In adherence to the principle of observing and respecting the dignity and privacy of each interviewee, interviews started with explaining the goals of the interview and asking permission to continue.25-27 Relevant biographical details including age, education and employment were recorded on questionnaire sheets by the interviewer if the respondent was explicitly willing to share that information. Ten of the respondents were nature conservation personnel, who could be expected to have a more detailed and accurate knowledge of insects' names because of their apparently greater interest in, or exposure to, nature. This subset of respondents was also analysed separately to provide qualitative crossvalidation of the list of isiZulu names.

Each respondent was then asked to identify the preserved specimens of insects (Table 1), and to share any additional information about each insect, e.g. its agricultural, medical, domestic, cultural or other significance. The insects were selected for their ubiquity or significance to humans. The specimens were each numbered for ease of reference and data capture and placed in wooden field boxes suitable for travelling. Several strategies were used to increase the quality of the interview data. One interviewer (JJC) carried out all of the interviews to promote uniformity. Respondents were interviewed individually whenever possible to ensure independence of opinion, although this was not always possible as a result of local etiquette and custom. Leading questions and questions with yes/no answers were avoided, and interviewees were given opportunity to expand freely on their basic identification by giving additional information.24,26-29 The use of names of insects in other languages (isiXhosa, seSotho, English, etc.) were avoided during interviews to forestall potential sources of confusion.

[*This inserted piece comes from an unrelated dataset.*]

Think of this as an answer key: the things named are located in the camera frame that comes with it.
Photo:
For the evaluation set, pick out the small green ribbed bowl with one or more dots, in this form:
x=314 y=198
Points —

Spelling was transcribed phonetically by the interviewer in consultation with the accompanying isiZulu translator using the standard Roman notation for isiZulu click consonants (c = |, dental click; q = !, alveolar click; x = ||, [bi] lateral click) and alveolar lateral fricatives (hl = , voiceless; dl = , voiced) (http://isizulu.net/p11n/).

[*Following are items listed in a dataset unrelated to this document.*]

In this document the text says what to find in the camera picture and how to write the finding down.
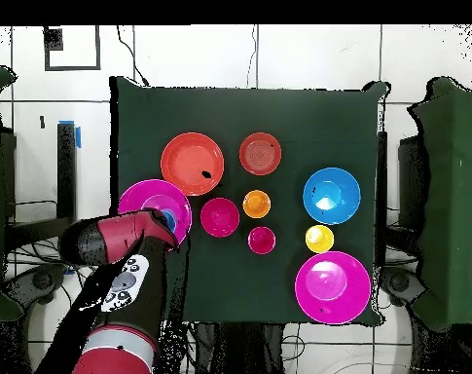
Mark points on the small red plastic bowl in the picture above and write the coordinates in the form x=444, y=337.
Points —
x=220, y=217

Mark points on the large orange plastic bowl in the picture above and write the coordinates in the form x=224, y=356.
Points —
x=188, y=163

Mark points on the blue plastic cup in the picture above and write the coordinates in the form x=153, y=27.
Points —
x=169, y=221

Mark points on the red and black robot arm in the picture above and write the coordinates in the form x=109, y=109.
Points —
x=118, y=237

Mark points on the orange plastic cup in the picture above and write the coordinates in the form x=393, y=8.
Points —
x=256, y=204

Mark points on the red plastic cup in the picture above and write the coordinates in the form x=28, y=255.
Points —
x=261, y=240

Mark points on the small orange plastic bowl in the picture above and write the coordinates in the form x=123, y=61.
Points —
x=260, y=154

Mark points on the large pink plastic bowl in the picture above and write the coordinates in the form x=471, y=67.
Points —
x=333, y=288
x=157, y=191

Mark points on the yellow plastic cup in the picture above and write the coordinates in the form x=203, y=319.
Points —
x=319, y=241

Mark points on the dark green tablecloth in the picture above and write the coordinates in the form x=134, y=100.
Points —
x=239, y=113

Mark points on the blue plastic bowl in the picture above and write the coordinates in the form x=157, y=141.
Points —
x=331, y=187

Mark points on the black metal stand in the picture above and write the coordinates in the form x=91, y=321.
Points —
x=66, y=175
x=382, y=194

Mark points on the grey office chair base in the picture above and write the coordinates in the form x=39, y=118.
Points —
x=41, y=280
x=399, y=284

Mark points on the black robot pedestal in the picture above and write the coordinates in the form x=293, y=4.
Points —
x=235, y=350

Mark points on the black square floor frame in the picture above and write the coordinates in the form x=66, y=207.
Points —
x=53, y=39

Analysis and cross-validation

The profiles of respondents were summarised with simple descriptive statistics25 and bivariate linear regression.

The completeness of the sample, at least for KwaZulu-Natal, was assessed using sample accumulation curves30,31 and a response-frequency histogram32 was constructed to explore how the names could be simplistically categorised into personal, local and standard names according to how many people reported them21. When a name was reported by only two respondents who were interviewed at the same time, they were deemed to be non-independent samples and were classified as personal names for this study. When a name was reported by only two respondents but they were from distant sites, these names were regarded as rare knowledge rather than personal names; four such names were encountered.

Two additional published sources of insect names in isiZulu were consulted to further gauge the completeness of the sample and for comparative purposes: an English-Zulu Zulu-English Dictionary33 and a children's book on invertebrates, My First Book of Southern African Creepy-Crawlies22, which included isiZulu names (Table 1).

 

Results and discussion

Respondents' profiles

Many people were willing and even enthusiastic to be respondents. The occupational backgrounds of the selected respondents included induna (1 person), councillor (2), farmer (2), homekeeper (14), farmworker (7), security guard (1), shopkeeper (1), teacher (1), nature conservation personnel (10), traditional healer (1), variously employed (17) and unemployed (10). Over half (57%) of the respondents had no formal education and only 11% had formal education above primary level (Table 2), implying that few of the respondents might have learned 'standard' names from such formal sources. Respondents provided 18-38 names each, and on average an individual knew 28 names. The same name was often indicated for more than one specimen by an individual. No one could name every specimen; individual respondents identified an average of 8 (0-18) specimens as familiar but did not know a name for them, and 7 (0-17) specimens as unknown to them, indicating that it was unlikely that respondents made up names during the interviews.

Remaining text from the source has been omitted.